Liverpool set to replace street lights with LED lamps

Liverpool set to replace street lights with LED lamps

Thousands of street lights in Liverpool look set to be replaced in a programme which could save millions of pounds for the city.

The city council will consider a recommendation that more than 20,000 of the existing yellow sodium lights, which have concrete columns, be replaced with LED bulbs on steel columns.

Although the scheme will cost in the region of £7m, it is seen as an investment which will ultimately bring significant savings – estimated to be around £2.7m over the first five years.

12,000 of the existing lights would be replaced during 2014/15 with the residential areas of the waterfront being targeted first – an area which has the greatest impact from salt and rain, causing the street lights to have the highest failure rate and generate the highest maintenance costs.

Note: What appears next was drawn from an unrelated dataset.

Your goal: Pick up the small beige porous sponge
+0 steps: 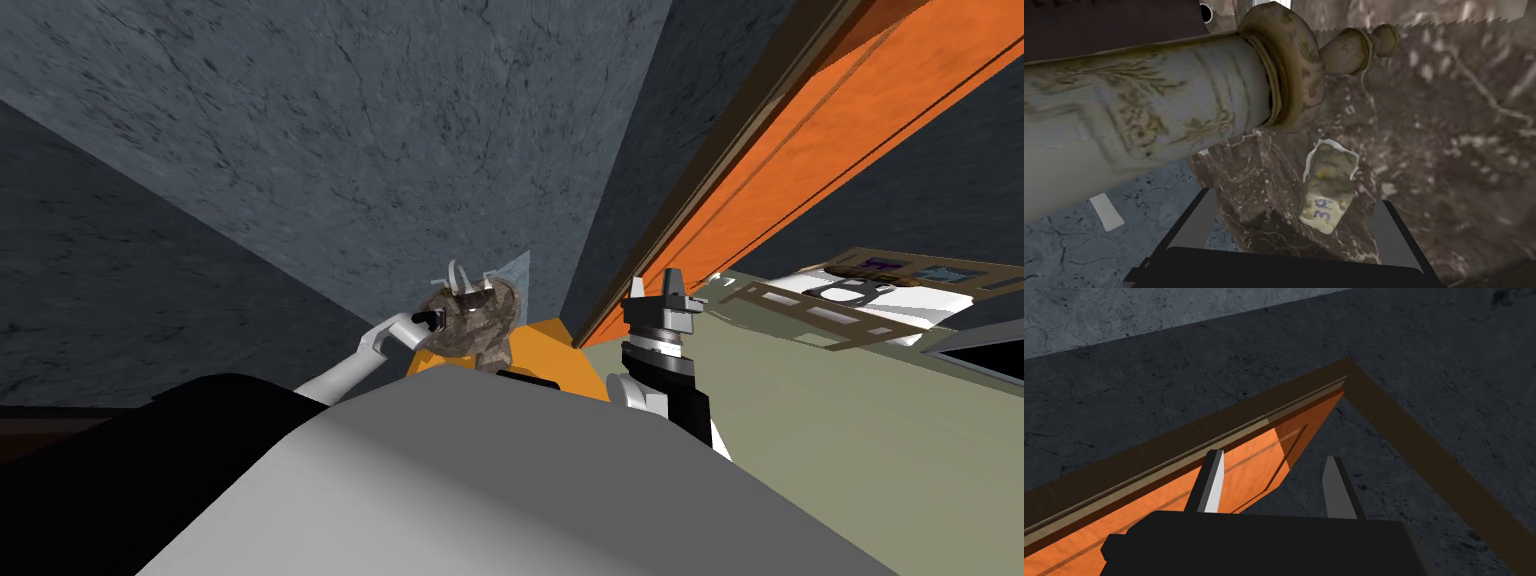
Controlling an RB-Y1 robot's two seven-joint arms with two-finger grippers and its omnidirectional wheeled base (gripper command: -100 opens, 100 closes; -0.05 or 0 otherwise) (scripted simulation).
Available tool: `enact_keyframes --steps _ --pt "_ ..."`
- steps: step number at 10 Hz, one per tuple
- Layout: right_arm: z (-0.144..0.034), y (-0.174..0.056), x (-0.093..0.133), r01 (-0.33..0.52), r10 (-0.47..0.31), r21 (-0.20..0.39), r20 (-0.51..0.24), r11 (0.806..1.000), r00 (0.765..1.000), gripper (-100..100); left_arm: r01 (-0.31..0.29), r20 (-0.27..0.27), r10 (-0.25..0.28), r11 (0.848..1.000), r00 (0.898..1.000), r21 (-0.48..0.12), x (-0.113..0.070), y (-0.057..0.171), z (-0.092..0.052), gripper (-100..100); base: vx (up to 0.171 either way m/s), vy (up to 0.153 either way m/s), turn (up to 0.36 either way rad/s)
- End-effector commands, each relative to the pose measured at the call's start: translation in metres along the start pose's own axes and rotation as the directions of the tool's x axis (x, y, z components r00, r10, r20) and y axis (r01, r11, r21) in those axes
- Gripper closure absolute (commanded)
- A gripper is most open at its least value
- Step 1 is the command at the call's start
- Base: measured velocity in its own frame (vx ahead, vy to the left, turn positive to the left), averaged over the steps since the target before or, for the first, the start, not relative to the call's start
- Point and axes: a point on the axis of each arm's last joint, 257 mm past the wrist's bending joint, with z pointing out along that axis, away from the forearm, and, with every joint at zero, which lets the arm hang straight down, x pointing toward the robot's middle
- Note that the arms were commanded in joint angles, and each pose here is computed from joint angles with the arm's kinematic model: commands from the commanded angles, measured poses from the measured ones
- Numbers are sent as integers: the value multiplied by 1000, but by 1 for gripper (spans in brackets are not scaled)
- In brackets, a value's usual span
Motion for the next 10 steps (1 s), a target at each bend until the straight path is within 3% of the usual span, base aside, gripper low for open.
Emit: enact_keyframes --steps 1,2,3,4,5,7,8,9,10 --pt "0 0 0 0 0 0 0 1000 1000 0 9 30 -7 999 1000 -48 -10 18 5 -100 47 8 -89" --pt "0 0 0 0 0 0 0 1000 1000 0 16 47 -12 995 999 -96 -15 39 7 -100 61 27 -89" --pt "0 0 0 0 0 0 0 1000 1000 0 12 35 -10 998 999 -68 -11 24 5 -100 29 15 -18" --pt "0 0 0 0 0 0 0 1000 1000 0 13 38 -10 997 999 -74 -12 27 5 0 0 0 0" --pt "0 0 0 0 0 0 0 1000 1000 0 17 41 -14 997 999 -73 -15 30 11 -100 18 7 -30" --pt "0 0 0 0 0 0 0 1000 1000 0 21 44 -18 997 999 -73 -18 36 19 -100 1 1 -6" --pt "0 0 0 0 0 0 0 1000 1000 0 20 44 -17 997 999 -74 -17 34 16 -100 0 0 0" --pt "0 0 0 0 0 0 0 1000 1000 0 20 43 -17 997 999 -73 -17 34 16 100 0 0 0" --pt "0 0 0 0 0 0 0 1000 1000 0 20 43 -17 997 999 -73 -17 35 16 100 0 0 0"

A second phase a year later would involve installing 8,000 LED lights in residential areas and replacing 1380 older lights along key routes in and out of the city.

Each phase is hoped to lead to an 82% reduction in energy consumption – producing savings of over £500,000 per year.

“This is good news in every respect,” said Councillor Tim Moore, cabinet member for transport and climate change. “It means we will have improved lighting levels where we are introducing the new lights, making those areas safer.

“We will be a greener city as the level of CO2 emissions will be significantly reduced and night-time pollution will be cut."

“There will be long-term financial benefits to council taxpayers with energy and maintenance costs being significantly reduced. We will be using capital funding to pay for this programme but we really are investing in the city’s infrastructure to make considerable savings.”

A detailed assessment of the city’s remaining 36,000 street lights will be carried out with a view to them being replaced over a number of years.

If the programme is approved, the first phase is expected to take around eight months to complete.